第三章《密計の見世物小屋(コンスピラシー・サーカス)》 11
また一人、斬りかかってきた男の眉間を撃ち抜いた。
「これで7人目! みんなの避難もそろそろ終わるし、なんとか順調に進んでるかな――っと!」
独り言ちながら横合いから襲い来る新手を蹴り倒す。転倒の衝撃に悶絶する敵にとどめの銃撃を撃ち込み、ジュリオは軽く嘆息した。
「この人たちも、何が目当てでサーベラスなんて狙うんだろう。奪える金品なんてたかが知れてるのに」
「それなら、お金目当てじゃないんじゃないの?」
独り言に答える声に振り返れば、エミリーが倒れ伏す敵を縛り上げていた。
「こんな大勢の人間がいる中で騒ぎを起こして窃盗なんてするはずないし、単純に考えれば目的のものが今この瞬間にここにあるって考えるのが自然でしょ」
「……それなら、標的は観客の誰かかな」
エミリーの言葉に共感してジュリオは顎先を撫でながら唸った。その姿に苦笑しながらエミリーは最後の一人を捕縛する。
「おしまいっと……無暗に死人が出ないのは良いけど、後始末が面倒よね」
「いやあ、実体弾は極力使わないように言われてるからしょうがないんだよね」
肩を叩いてぼやいたエミリーに頷くと、ジュリオは手の中で銃を鳴らした。
ジュリオの銃に弾丸は装填されていない。
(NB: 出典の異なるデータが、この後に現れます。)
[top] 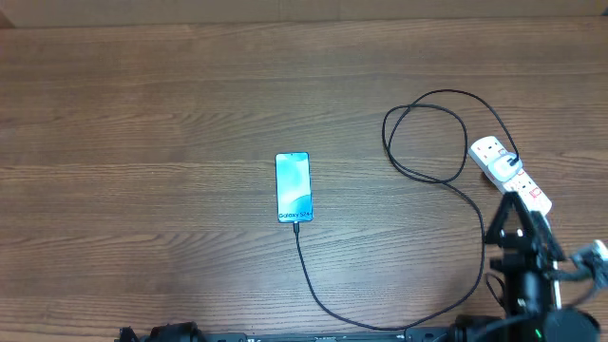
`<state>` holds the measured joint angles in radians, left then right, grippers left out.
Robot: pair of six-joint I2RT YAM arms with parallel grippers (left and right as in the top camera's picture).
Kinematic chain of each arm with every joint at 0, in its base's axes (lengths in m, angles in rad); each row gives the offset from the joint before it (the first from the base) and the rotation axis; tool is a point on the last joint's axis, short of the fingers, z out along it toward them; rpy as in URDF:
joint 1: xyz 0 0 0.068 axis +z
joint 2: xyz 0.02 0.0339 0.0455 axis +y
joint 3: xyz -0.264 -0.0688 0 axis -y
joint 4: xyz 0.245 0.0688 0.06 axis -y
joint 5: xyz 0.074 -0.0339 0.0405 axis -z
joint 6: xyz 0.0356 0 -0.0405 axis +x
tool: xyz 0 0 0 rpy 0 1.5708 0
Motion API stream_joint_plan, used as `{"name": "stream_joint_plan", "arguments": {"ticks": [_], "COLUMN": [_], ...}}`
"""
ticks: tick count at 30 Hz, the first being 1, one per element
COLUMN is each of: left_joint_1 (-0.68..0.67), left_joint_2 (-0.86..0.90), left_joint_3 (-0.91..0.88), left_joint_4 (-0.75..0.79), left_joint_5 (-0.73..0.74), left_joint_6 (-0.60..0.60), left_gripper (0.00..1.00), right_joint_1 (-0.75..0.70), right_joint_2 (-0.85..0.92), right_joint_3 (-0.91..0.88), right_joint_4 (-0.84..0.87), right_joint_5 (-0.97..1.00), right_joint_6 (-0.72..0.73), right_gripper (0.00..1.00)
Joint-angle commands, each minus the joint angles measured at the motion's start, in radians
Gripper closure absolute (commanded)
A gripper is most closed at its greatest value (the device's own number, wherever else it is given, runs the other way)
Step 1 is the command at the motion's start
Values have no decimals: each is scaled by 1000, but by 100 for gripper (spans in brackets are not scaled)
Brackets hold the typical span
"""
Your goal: Plug charger to phone and switch on socket
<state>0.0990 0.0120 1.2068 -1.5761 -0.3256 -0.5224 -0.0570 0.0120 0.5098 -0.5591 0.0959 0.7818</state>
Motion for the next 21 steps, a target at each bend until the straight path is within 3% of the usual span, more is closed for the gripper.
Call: {"name": "stream_joint_plan", "arguments": {"ticks": [1,7,12,14,18,21], "left_joint_1": [7,7,7,7,7,7], "left_joint_2": [-8,-8,-8,-8,-8,-8], "left_joint_3": [6,6,6,6,6,6], "left_joint_4": [2,2,2,2,2,2], "left_joint_5": [-2,-2,-2,-2,-2,-2], "left_joint_6": [-13,-13,-13,-13,-13,-13], "left_gripper": [1,0,0,1,0,1], "right_joint_1": [5,5,5,9,19,19], "right_joint_2": [-5,-5,-9,-8,-8,-8], "right_joint_3": [-99,-248,-267,-276,-325,-377], "right_joint_4": [69,282,327,370,563,695], "right_joint_5": [85,115,158,142,-10,-70], "right_joint_6": [200,234,219,108,-278,-397], "right_gripper": [0,0,0,0,0,0]}}
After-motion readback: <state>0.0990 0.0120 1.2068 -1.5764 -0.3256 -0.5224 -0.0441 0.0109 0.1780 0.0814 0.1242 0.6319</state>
それは弾倉が存在しないからではなく、ジュリオにとっては弾丸の装填をする必要がないからだ。
銃というのはその誕生理由からして命を奪うことを前提にしている武器である。それ故に敵を撃ち抜き、或いは体内に致死の要因となる弾丸を残す機構というのは開発段階で既に実装されている。この点だけならば、勇輝から聞いた異世界の銃器と違うところはない。
しかしファーレシアの銃が持つ機構は、ただ鉄の塊を高速で撃ち出すというものに留まらない。
ファーレシアにおいて銃とはもっとも新しいアーティファクト――特定の目的に特化させた奏術を行使する道具なのだ。
銃に与えられている奏術は単純に圧縮した響素を撃ち出すというものだ。本来は撃ち出される響素に金属でできた銃弾を乗せて標的を撃ち抜く。
そして、その響素を撃ちだすという機能だけを用いれば、全力で駆ける馬車馬に撥ねられたような衝撃を局所的に与えるという、幾分か殺傷性を抑えた使い方ができる。
それに加えてその威力を調整された愛銃ならば暴徒たちの命を奪うこともない。
「まあ、人の命なんて奪わないでいられればそれに越したことはないよね。人に恨まれるのって怖いし」
「まったくもって同感だけど、あなたやっぱり向いてないんじゃないの自警団?」
苦笑しながら言う双子の姉の言葉に内心、そうかもしれないなと思いながらも銃を掲げてエミリーに笑って見せた。
「僕は父さんの子で、ギルバート兄さんの弟だよ? 素質でいえばきっとこれが天職さ」
「また、そういうこと言う……」
呆れたようなエミリーの口許には未だ苦笑の色が浮かんでいる。ジュリオが自警団に所属してから何度も繰り返してきたやりとりは、今や二人にとって場を和ませるジョークと化していた。
「でも実質的には僕と団長に勇輝の三人だけで大した被害もないまま、ほとんどの敵が鎮圧できてるわけだし――っ!?」
軽口を最後まで続けることなく、ジュリオは視界の隅に映り込んだ男の姿に目を見開いた。
名前はたしか、アントニオ=ラーグバーウェ。このサーカスを催した雑技団一座の座長を名乗っていた立場が本物ならば、彼こそがこの騒動の黒幕だ。
その男が鋭く不吉な眼差しを据えたまま、不可思議な軌道を手でなぞっていた。
「あの人、なにを……?」
あまりにも不可解な行動に、彼を拘束するということも忘れたまま呆けていると、やがてアントニオの手に仄暗い赤光が集い始めた。
――あれは、奏術!? でも、あんな色見たこともない!
光の色から見て、恐らくは赤色系統の奏術だろうというのは予想がついた。
しかし、その光はジュリオが知る鮮やかな真紅ではなく、本能的な不快感を与えてくるような禍々しい黒紅色だ。
正体不明の奏術にジュリオが困惑している間にもアントニオの掌には奏術の輝きが集まっていき、やがて彼はその手を突き出した。
その手が向く先には――。
「まずい! 逃げて勇輝、アティ!」
焦燥の色に滲んだ声が天幕の下に響く。その声を受けて勇輝がアントニオの姿を視界に収めたが、僅かに遅い。
ジュリオの叫びから僅かに遅れて、赤黒い輝きが迸った。